Every picture should be left out, but the lines below must be repeated exactly.

EXERCISE DATA:

________________

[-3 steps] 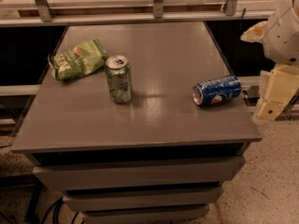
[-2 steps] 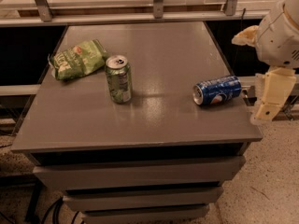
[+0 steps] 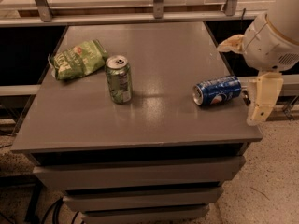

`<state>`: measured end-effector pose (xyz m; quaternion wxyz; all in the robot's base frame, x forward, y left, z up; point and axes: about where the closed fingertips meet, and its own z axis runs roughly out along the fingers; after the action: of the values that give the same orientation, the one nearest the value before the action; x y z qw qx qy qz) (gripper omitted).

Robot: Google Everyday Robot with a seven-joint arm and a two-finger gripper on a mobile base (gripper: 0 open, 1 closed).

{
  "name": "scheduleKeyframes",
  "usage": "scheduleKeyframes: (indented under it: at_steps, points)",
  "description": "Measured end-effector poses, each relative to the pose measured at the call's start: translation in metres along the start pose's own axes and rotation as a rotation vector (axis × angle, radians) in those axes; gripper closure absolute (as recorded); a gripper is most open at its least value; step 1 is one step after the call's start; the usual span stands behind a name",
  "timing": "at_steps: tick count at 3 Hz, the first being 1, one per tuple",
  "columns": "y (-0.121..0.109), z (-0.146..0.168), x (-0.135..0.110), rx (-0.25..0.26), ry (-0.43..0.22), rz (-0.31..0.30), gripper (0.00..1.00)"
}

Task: Move pepsi can near green jalapeno chip bag

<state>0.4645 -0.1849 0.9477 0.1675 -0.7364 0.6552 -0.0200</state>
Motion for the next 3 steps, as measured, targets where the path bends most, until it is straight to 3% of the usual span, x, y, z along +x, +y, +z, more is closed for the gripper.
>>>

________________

ANSWER TO THIS EXERCISE:
[-3 steps] 
[-2 steps] 
[+0 steps] 

`<state>`: measured end-effector pose (xyz m; quaternion wxyz; all in the robot's base frame, x forward, y left, z up; point and axes: about where the closed fingertips meet, and its own z axis runs roughly out along the fingers; after the action: of the values that give the same orientation, the one nearest the value before the action; x y z qw qx qy qz) (gripper omitted).

Robot: Google Everyday Robot with a seven-joint arm and a two-finger gripper on a mobile base (gripper: 0 open, 1 closed).

{
  "name": "scheduleKeyframes",
  "usage": "scheduleKeyframes: (indented under it: at_steps, points)",
  "description": "Measured end-effector poses, each relative to the pose measured at the call's start: translation in metres along the start pose's own axes and rotation as a rotation vector (axis × angle, radians) in those axes; gripper closure absolute (as recorded); a gripper is most open at its least value; step 1 is one step after the call's start; the usual span stands behind a name",
  "timing": "at_steps: tick count at 3 Hz, the first being 1, one per tuple",
  "columns": "y (-0.121..0.109), z (-0.146..0.168), x (-0.135..0.110), rx (-0.25..0.26), ry (-0.43..0.22), rz (-0.31..0.30), gripper (0.00..1.00)"
}

Task: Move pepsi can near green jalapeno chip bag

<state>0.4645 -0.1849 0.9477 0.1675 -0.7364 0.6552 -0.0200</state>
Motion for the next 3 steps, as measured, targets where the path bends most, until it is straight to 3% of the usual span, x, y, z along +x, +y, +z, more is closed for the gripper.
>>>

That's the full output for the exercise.